Moreover, the Torah already requires landowners to deliberately leave behind grain, grapes, and other produce for the poor to glean.
When you harvest the harvest of your land, you shall not finish harvesting to the edge of your field, nor gather up the gleanings of your harvest. And you shall not glean your vines nor gather up your fallen grapes in your vineyard; to the poor and to the stranger you shall leave them. (Leviticus/Vayikra 19:9-10)
The Torah portion for this week in Deuteronomy adds orchards to the fields and vineyards.
When you beat out your olive tree, you shall not strip the branches behind you; they shall be for the stranger, for the orphan, and for the widow. (Deuteronomy 24:20)
If landowners are already required to leave food in their fields, vineyards, and orchards for the poor to glean, why does the Torah tell them not to go back and gather an omer they forgot about?
The 13th-century book Sefer Ha-Chinukh answers that the purpose of this commandment is to help people develop the habit of generosity.
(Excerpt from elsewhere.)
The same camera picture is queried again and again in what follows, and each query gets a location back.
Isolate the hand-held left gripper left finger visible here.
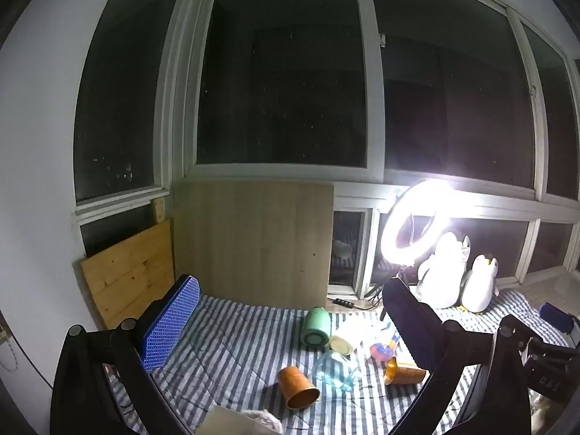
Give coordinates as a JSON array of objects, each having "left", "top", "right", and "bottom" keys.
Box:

Even if you are giving to the poor as required by gleaning laws, tithes, or taxes, as you work to increase your own wealth you must still cultivate the belief that sharing wealth is more important than maximizing your own profit.
Philo of Alexandria’s commentary, written in the first century C.E., criticizes people who devote themselves exclusively to increasing their own wealth, and never notice that their gains would be impossible without the natural world God gives us. (I would add that the gains of the money-hungry also require the labor of other people.) And in the 19th century, Rabbi Samson Raphael Hirsch wrote that the commandment not to go back for the forgotten omer is intended to clear possessiveness and greed from your thoughts.
Besides breaking the habits of possessiveness and greed, leaving the forgotten omer behind might also help someone to overcome the habits of worrying about being cheated, or thinking of everything in terms of private property.
What if a farmer left grain in the field, and nobody came by to pick it up? Would this violate the principle of bal tashchit, “do not waste”?
This was not an issue in ancient Israel, where there were always people without land of their own who gleaned to feed themselves.
Gleaning projects are being revived today in the United States, collecting food that would otherwise be wasted. But we can also update the principle of the forgotten omer. What if you are fumbling with your purse or billfold, and you accidentally drop money on the sidewalk? If you leave it behind, the money will not go to waste; someone will pick it up. What if you forget to collect your change at the counter, or discover you left too large a tip? Going back for your money would shrink your soul. Leaving it for someone else gives you practice in keeping your priorities straight.
When you have forgotten to do a good deed, go back. But when you have forgotten to be selfish, go on, and be grateful for your forgetfulness.